Re: Dr. Roland Hirsch

From: Stephen E. Jones (sejones@iinet.net.au)
Date: Thu Sep 28 2000 - 18:39:07 EDT

  • Next message: billwald@juno.com: "Re: Examples of natural selection generating CSI"

    Reflectorites

    Here is an excerpt from a speech by a Dr. Roland Hirsch in accepting a
    Distinguished Service Award from The American Chemical Society. In it
    Dr Hirsch makes the *stunning* claims that:

    1. based on molecular biological data "the Darwinian theory itself is
    fundamentally, perhaps fatally flawed. "

    2. "cellular processes are ... irreducibly complex" in that "gradual, step-by-
    step evolution of the process would not work, for none of the intermediate
    stages would be "selected" because none of the intermediate stages would
    be functional."

    3. "recent research in information theory...concludes that random mutations
    cannot create complex, biologically-specified genetic information."

    4. Natural selection has been considered by many to be the unifying
    principle of biology. But these and other flaws seriously compromise the
    theory" and it "has thus far in my opinion failed."
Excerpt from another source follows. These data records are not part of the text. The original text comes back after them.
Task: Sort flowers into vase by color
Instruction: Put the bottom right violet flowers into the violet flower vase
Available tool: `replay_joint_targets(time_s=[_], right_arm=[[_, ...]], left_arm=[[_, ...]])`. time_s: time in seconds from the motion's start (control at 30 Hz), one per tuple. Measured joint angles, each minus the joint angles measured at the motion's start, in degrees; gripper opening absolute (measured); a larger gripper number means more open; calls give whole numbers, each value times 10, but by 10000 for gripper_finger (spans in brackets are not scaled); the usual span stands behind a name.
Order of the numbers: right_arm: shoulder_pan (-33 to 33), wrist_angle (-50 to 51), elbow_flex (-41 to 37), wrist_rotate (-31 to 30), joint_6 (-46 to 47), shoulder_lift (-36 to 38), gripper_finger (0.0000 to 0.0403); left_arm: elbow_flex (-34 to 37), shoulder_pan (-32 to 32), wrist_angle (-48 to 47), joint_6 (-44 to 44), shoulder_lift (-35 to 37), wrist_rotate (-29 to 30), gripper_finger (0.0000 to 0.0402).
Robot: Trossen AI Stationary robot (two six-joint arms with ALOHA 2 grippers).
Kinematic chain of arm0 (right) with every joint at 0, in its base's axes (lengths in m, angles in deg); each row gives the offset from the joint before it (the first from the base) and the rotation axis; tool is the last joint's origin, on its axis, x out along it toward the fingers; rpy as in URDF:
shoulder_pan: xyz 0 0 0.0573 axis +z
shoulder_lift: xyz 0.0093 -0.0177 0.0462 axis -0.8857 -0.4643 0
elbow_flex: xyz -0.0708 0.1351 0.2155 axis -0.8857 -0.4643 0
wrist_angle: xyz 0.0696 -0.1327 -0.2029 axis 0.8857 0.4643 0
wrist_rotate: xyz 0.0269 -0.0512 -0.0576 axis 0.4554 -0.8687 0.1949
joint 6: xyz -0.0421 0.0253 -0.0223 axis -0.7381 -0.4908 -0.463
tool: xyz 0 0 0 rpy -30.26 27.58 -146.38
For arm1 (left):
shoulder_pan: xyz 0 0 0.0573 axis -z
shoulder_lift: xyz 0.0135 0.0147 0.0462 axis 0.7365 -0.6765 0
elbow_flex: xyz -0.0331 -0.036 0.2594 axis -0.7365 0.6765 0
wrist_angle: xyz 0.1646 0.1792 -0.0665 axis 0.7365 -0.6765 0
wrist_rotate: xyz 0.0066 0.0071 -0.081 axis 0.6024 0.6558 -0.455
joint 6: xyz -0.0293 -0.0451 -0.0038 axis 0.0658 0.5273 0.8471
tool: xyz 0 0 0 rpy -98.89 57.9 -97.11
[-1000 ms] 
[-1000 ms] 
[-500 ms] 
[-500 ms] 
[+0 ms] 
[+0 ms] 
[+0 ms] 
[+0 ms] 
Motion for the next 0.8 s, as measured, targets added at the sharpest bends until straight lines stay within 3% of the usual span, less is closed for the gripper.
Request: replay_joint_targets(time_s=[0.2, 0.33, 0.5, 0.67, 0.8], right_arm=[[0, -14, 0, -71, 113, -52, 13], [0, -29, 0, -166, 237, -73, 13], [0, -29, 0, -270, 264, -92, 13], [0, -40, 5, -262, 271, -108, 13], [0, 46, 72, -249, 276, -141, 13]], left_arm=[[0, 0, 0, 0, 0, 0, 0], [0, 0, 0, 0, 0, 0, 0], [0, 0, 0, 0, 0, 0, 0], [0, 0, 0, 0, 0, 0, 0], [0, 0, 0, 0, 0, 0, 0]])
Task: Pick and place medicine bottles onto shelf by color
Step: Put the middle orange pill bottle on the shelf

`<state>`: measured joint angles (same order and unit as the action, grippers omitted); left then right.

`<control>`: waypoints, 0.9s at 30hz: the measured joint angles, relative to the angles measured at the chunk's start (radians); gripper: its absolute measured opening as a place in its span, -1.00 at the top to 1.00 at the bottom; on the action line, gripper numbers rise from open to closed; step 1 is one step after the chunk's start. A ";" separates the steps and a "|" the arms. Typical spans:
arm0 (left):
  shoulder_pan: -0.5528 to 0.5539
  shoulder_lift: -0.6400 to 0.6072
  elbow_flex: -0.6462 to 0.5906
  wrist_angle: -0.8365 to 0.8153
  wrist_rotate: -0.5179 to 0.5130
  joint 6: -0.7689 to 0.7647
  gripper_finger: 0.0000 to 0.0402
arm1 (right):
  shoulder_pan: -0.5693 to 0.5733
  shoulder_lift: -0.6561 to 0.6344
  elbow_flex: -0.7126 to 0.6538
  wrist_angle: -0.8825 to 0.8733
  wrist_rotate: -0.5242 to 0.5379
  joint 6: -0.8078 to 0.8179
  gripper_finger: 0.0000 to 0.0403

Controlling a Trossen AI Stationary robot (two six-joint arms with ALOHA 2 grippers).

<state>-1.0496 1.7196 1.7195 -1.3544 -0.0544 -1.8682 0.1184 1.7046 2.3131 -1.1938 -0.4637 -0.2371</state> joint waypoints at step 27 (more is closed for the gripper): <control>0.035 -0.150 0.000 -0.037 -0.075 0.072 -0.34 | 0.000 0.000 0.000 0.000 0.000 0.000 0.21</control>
    Note these claims are all based on the *data* that Hirsch knows in his
    field.. Dr Hirsch is not associated with the ID movement, but hopefully he
    soon will be!

    I am becoming more confident that what we are starting to see is the
    beginning of a trickle of scientists, which will gradually build up into a flood-tide
    in repudiating the 19th century materialistic paradigm of Darwinism and
    replace it with a new 21st paradigm of intelligent design! This is shaping up to
    be a scientific revolution that will make the Copernican and Darwinian
    revolutions look like a Sunday school picnic. What an exciting time to be alive!
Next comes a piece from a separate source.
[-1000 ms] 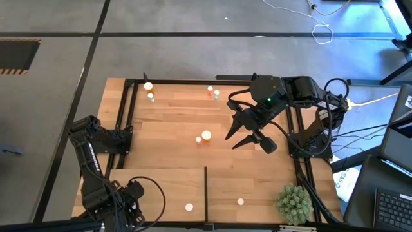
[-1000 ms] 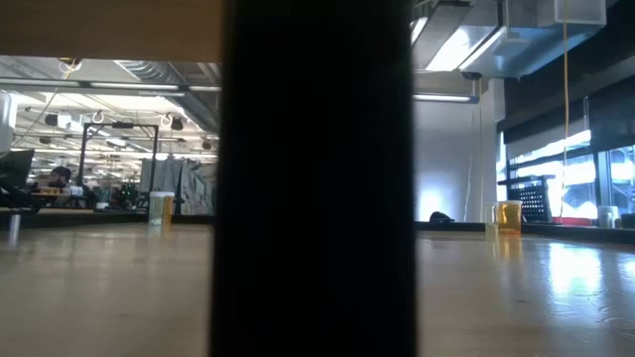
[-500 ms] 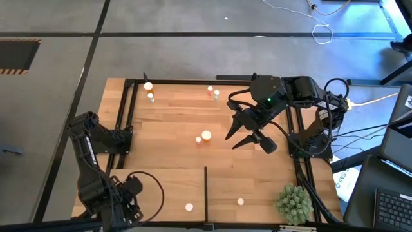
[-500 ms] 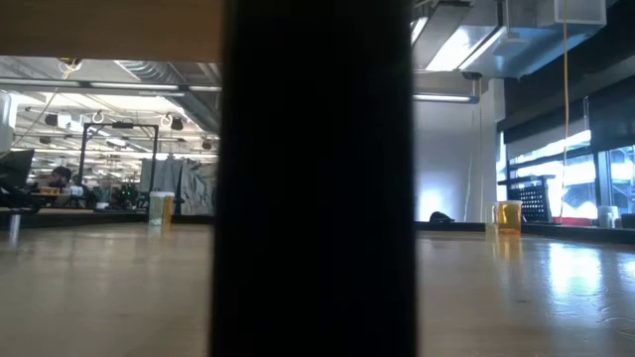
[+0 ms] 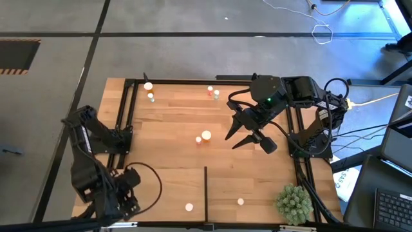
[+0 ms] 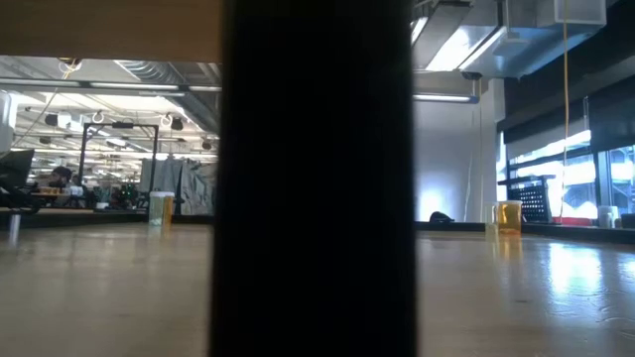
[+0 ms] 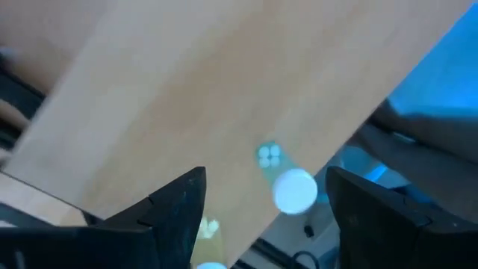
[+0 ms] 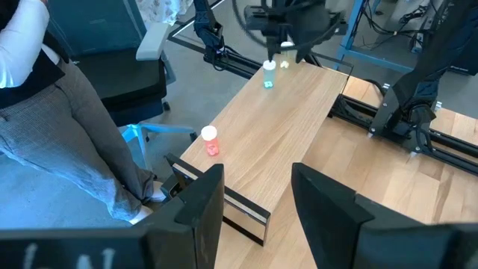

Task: Pick and place medicine bottles onto shelf by color
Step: Put the middle orange pill bottle on the shelf

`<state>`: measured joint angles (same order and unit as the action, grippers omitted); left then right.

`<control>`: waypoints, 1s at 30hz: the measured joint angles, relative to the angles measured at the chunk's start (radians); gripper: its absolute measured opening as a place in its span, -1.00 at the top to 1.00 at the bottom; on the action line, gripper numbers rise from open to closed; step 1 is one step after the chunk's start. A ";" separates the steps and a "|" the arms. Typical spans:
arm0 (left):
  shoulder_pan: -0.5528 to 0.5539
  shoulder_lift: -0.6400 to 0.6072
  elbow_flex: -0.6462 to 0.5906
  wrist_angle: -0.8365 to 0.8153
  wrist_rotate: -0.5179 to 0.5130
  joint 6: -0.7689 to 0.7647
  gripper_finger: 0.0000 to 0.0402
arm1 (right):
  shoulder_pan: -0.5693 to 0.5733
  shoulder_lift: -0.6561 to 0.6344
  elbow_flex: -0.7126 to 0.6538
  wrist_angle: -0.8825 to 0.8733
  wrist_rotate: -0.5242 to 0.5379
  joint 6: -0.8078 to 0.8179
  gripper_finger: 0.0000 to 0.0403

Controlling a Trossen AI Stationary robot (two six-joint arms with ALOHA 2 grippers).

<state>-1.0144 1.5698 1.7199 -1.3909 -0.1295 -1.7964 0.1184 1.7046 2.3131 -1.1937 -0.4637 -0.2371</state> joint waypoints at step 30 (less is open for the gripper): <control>0.574 -0.112 -0.001 -0.180 -0.320 0.871 -0.34 | 0.000 0.002 0.000 0.038 0.000 0.000 0.21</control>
    I call on those evolutionists (particularly Christians) who have opposed the ID
    movement to re-evaluate their position in the light of this emerging new
    evidence and not go down with the sinking ship of scientific materialism
    out of misguided loyalty to science (as it is currently conceived). Your
    loyalty as scientists should be to the *data*, not to materialistic-naturalistic
    philosophy.

    Steve

    =========================================
    http://www.waters.com/waters_website/corporate/releases/2000releases/rls_ACS_DrHirsch.htm

    2000 Releases

    [...]

    By Roland F. Hirsch
    August 21, 2000, Washington, D.C.

    [...]

    There is no field, however, with a greater interest in cooperation with
    analytical scientists than the life sciences. Tomorrow you will hear four
    informed perspectives on this relationship, from Jim Cassatt of the
    National Institutes of Health, Isiah Warner of Louisiana State University,
    Michelle Buchanan, the new Director of the Chemical & Analytical
    Sciences Division at Oak Ridge, and Lee Makowski, who just moved from
    the National Science Foundation to the Argonne National Laboratory. I
    would like to offer my own thoughts now, with apologies that lack of time
    prevents me from discussing in depth the equally important impacts of
    analytical chemistry in the other fields I have mentioned.
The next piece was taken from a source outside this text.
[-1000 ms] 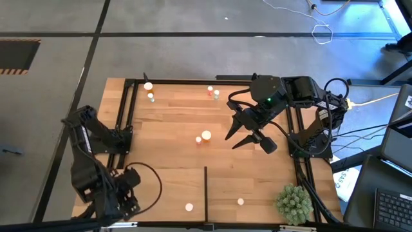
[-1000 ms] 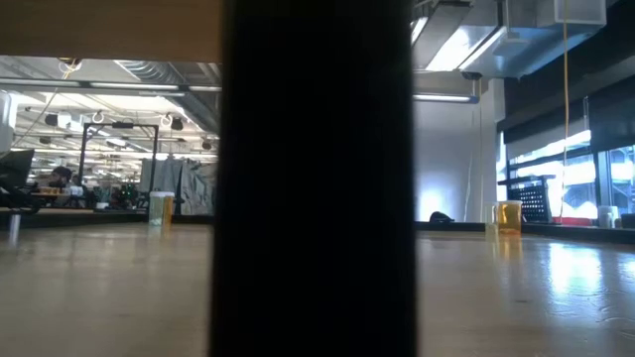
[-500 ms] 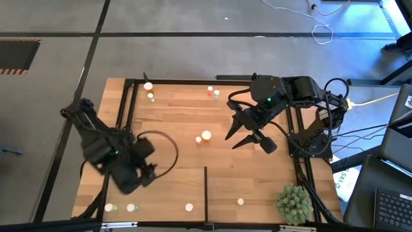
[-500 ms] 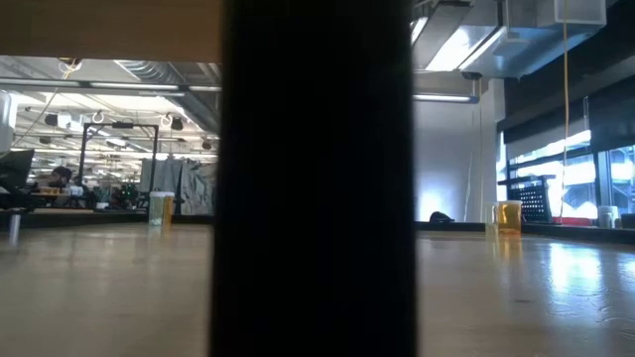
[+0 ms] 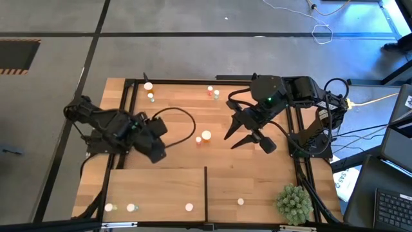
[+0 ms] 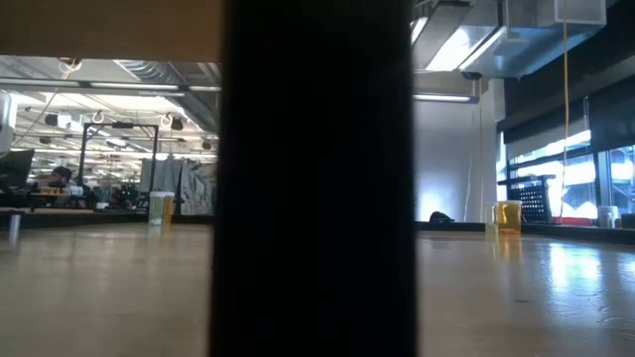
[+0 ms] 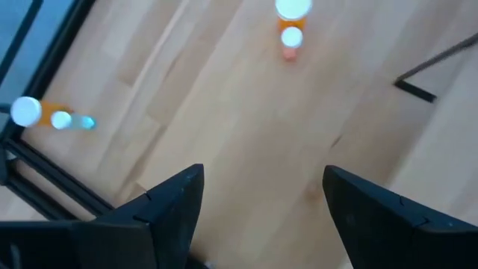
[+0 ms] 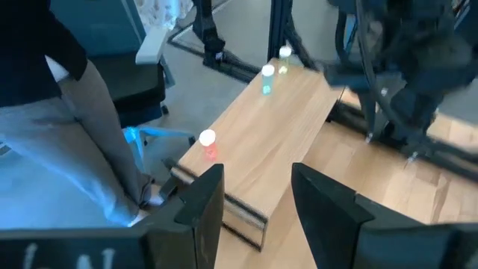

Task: Pick and place medicine bottles onto shelf by color
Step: Put the middle orange pill bottle on the shelf

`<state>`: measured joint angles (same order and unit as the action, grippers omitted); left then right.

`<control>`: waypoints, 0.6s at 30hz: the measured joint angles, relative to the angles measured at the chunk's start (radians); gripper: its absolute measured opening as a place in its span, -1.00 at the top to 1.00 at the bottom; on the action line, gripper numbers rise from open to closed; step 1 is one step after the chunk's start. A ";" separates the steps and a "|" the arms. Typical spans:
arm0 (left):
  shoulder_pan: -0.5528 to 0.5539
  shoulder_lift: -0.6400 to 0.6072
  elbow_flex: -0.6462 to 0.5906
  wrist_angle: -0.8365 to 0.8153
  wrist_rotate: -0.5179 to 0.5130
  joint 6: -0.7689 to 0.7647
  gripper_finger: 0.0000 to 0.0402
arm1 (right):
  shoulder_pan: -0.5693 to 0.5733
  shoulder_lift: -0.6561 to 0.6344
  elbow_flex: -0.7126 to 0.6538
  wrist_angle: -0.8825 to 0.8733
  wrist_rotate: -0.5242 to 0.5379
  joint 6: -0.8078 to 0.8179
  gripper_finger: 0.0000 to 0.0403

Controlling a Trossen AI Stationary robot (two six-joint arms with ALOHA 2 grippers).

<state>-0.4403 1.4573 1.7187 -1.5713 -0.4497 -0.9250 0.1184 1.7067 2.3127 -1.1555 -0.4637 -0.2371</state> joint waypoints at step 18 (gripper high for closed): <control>0.148 -0.006 0.000 0.000 0.052 0.065 -0.34 | -0.095 0.009 0.000 -0.337 0.764 0.498 0.21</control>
    When I joined DOE in 1991 the basic concept was that gene sequence
    determines protein structure determines biological function. Since then
    sequencing of large segments of DNA has become routine, due in large
    measure to advances in analytical chemistry.

    Likewise, biophysical techniques have increased in power, making it
    possible to determine the three-dimensional structures of large numbers of
    proteins rapidly and reliably. However, the link between gene sequence or
    protein structure and biological function is now perceived as much more
    complicated than in the diagram. Regulation of the expression of proteins
    is a critical and complex subject in itself, and expressed proteins often are
    modified chemically to their actual, functional form. Further, proteins do
    not usually act in isolation, but rather in membranes or as parts of
    complexes or aggregates of small and large molecules.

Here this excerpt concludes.